Starting from the line that contains "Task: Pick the", give back every line through the end of the listing exactly as written and no other line.
Start of Collected data
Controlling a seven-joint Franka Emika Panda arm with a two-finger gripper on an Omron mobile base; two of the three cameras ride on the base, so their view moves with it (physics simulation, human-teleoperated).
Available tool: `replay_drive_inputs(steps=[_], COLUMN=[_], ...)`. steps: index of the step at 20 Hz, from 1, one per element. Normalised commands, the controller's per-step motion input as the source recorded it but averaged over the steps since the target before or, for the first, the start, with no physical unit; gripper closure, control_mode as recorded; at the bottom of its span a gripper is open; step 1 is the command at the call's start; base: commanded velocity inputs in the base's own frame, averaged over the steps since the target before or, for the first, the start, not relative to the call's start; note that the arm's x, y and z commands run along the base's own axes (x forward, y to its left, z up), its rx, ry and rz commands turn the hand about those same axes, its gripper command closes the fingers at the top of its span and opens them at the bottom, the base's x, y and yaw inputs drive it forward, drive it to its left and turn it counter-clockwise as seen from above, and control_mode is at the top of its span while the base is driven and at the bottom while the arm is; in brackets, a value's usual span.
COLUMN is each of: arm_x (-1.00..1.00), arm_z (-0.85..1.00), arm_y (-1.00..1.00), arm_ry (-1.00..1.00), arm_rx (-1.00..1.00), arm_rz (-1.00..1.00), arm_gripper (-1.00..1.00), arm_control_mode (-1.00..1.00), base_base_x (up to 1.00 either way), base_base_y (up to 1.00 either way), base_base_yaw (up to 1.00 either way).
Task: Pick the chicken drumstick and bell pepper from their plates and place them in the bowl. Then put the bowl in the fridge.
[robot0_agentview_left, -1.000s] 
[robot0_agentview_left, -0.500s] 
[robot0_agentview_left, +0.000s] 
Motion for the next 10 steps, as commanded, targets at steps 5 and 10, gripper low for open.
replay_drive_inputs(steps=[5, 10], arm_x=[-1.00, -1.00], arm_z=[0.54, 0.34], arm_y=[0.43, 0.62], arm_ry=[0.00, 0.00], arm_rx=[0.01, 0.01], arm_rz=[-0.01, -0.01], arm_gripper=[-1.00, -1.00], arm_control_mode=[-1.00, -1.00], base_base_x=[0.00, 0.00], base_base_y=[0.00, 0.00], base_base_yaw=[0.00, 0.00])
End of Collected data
§ Written response
Task: Pick the chicken drumstick and bell pepper from their plates and place them in the bowl. Then put the bowl in the fridge.
[robot0_agentview_left, -1.000s] 
[robot0_agentview_left, -0.500s] 
[robot0_agentview_left, +0.000s] 
Motion for the next 10 steps, as commanded, targets at steps 5 and 10, gripper low for open.
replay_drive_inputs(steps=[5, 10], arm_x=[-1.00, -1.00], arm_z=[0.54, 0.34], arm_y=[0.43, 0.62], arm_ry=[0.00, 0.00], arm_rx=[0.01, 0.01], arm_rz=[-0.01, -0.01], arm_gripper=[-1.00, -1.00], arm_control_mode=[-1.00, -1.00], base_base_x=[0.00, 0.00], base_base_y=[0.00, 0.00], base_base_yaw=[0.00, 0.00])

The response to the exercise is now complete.